O Senado Federal deve votar nesta terça-feira () o projeto de lei nº 6.132/2025, que cria a Uni05/05versidade Federal Indígena (Unind). A proposta, já aprovada pela Câmara dos Deputados, representa um marco histórico na educação superior brasileira ao estabelecer uma instituição voltada especificamente para o fortalecimento cultural e a gestão territorial dos povos originários.
O projeto chega ao plenário com parecer favorável da Comissão de Educação e Cultura (CE), onde foi relatado pelo senador Eduardo Braga (MDB-AM).
Em seu relatório, Braga destacou a importância estratégica da Unind, especialmente para a região amazônica, que abriga mais da metade da população indígena do país.

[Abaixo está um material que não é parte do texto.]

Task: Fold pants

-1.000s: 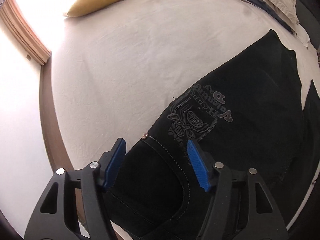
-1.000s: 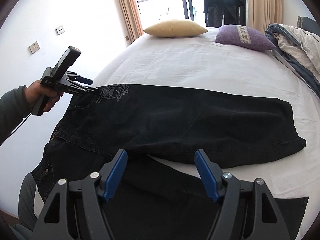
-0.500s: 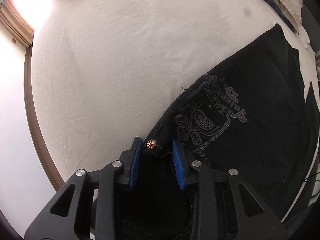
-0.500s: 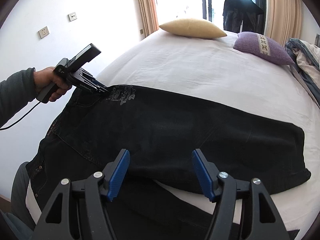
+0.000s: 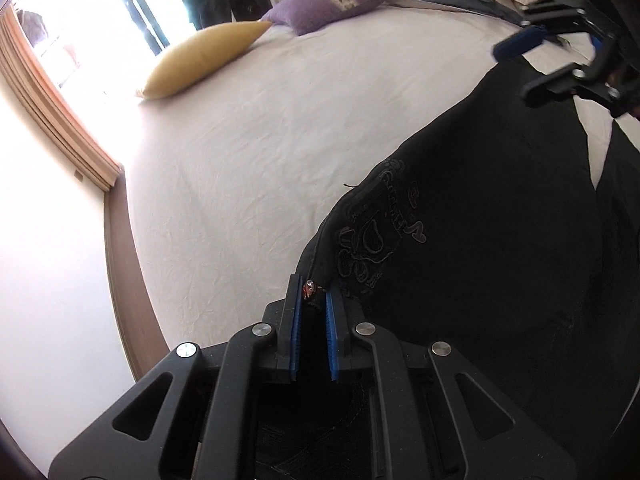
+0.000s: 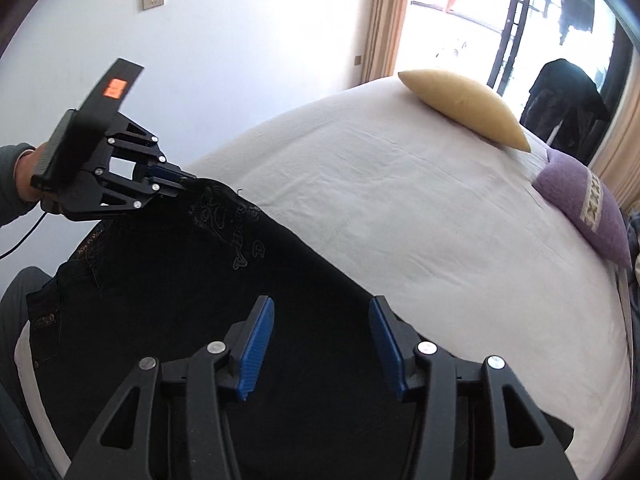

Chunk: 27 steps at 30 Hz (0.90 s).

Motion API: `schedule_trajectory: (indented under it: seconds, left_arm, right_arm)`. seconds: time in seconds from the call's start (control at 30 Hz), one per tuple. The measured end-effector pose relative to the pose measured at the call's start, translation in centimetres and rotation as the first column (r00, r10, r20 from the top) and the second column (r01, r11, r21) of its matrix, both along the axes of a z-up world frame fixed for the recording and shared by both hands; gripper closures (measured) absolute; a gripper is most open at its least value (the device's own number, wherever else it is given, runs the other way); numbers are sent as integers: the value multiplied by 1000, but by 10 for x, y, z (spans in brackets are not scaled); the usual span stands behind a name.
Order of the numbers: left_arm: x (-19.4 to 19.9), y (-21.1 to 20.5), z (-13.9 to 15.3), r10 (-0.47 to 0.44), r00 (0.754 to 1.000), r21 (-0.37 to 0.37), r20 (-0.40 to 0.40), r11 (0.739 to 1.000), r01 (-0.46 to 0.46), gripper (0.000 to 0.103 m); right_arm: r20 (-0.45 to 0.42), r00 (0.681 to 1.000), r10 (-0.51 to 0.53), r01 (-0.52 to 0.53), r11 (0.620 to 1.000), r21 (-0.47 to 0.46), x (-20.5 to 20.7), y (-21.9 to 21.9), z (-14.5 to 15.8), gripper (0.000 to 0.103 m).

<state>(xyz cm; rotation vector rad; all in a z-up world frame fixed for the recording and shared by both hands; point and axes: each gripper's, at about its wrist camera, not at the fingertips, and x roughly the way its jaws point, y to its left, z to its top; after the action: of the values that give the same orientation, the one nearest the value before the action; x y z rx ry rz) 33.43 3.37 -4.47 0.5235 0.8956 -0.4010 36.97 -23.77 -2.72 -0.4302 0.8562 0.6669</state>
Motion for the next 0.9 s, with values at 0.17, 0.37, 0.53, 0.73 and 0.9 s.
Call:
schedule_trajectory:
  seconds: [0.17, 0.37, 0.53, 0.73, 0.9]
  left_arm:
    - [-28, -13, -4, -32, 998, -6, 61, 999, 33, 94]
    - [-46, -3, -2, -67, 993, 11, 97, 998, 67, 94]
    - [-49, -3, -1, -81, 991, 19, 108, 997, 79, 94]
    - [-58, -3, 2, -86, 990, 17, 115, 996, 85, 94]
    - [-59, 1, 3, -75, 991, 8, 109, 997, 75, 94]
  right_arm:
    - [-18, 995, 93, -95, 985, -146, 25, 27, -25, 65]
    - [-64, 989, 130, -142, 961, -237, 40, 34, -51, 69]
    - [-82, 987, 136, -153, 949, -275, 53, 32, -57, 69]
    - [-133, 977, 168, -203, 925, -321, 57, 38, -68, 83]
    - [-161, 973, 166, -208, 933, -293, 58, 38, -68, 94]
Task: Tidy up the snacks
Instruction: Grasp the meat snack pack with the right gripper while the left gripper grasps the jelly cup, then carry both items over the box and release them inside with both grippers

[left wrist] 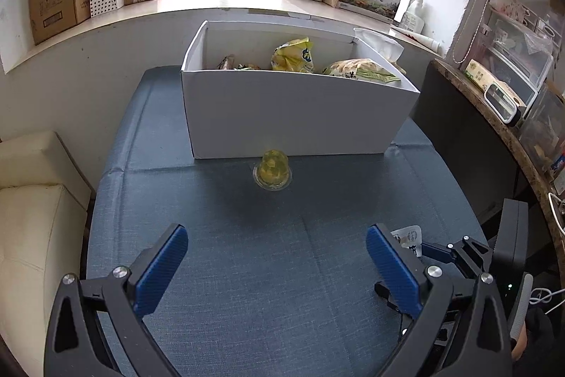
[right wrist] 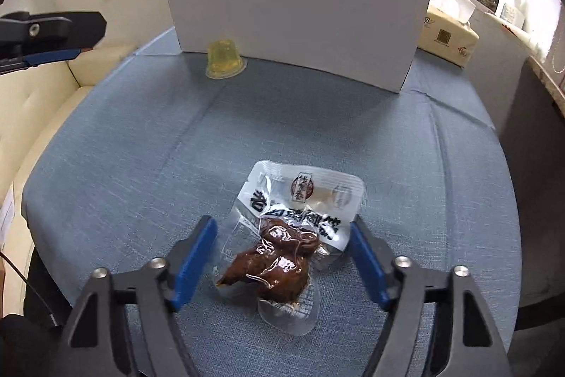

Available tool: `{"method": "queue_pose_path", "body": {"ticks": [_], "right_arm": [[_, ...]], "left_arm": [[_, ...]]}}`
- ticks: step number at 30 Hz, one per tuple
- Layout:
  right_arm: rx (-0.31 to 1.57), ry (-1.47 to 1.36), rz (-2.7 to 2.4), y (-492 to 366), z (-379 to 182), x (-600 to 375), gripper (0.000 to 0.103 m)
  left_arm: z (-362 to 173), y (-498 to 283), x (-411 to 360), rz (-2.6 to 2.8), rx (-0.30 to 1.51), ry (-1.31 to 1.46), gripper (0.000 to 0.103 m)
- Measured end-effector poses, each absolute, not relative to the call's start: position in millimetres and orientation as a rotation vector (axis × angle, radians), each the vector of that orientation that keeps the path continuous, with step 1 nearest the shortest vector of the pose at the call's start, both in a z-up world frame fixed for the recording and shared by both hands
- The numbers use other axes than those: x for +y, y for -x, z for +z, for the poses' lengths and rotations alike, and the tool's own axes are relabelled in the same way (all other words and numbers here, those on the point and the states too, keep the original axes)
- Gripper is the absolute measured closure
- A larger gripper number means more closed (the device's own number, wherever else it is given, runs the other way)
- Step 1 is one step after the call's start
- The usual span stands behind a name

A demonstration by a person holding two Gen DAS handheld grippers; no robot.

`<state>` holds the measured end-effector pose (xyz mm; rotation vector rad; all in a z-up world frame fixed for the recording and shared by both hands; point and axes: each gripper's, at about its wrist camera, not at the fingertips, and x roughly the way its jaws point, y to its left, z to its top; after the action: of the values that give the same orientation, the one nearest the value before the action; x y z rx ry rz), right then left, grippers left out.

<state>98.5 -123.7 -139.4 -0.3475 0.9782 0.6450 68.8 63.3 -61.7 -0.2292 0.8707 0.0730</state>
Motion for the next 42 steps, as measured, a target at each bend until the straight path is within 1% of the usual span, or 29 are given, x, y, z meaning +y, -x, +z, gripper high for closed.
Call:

“O meu Estado é o que tem a maior população indígena do Brasil e a maior diversidade étnica. Portanto, uma Universidade Federal Indígena fará uma grande diferença”, afirmou o senador.
Diferente das universidades tradicionais, a Unind terá uma constituição multicêntrica. Embora sua sede e foro sejam em Brasília, a instituição poderá instalar campi em diversas regiões brasileiras para atender às especificidades das diferentes etnias.
Um dos pontos mais inovadores do texto, defendido por Braga, é a obrigatoriedade de que os cargos de reitor e vice-reitor sejam ocupados por docentes indígenas.
A universidade funcionará como uma autarquia federal vinculada ao Ministério da Educação e terá autonomia para criar seus próprios processos seletivos. O objetivo é garantir um percentual mínimo de vagas para estudantes indígenas, respeitando suas diversidades linguísticas e culturais.
A previsão contida no projeto é de que as atividades acadêmicas tenham início em 2027. Inicialmente, serão ofertados dez cursos de graduação focados em áreas críticas para as comunidades. Entre eles estão: formação de professores e gestão educacional; saúde coletiva indígena; gestão territorial e ambiental.
A meta inicial é atender 2,8 mil alunos nos primeiros quatro anos de funcionamento. Para Braga, a criação da Unind ajuda a preencher um hiato histórico e a reduzir os índices de abandono no ensino superior, muitas vezes causados por distâncias geográficas e preconceitos.
A urgência para a votação foi aprovada pela Comissão de Educação no último dia 15 de abril. O relator fundamentou seu voto favorável nos dados do Censo de 2022, que revelou um crescimento de 88,8% na população indígena brasileira na última década, totalizando quase 1,7 milhão de pessoas.
Caso o texto seja aprovado pelo Plenário nesta terça-feira sem modificações, o projeto seguirá diretamente para a sanção da Presidência da República. Se sancionada, a lei entrará em vigor na data de sua publicação, dando início ao cronograma de implantação da primeira instituição federal de ensino superior intercultural do Brasil.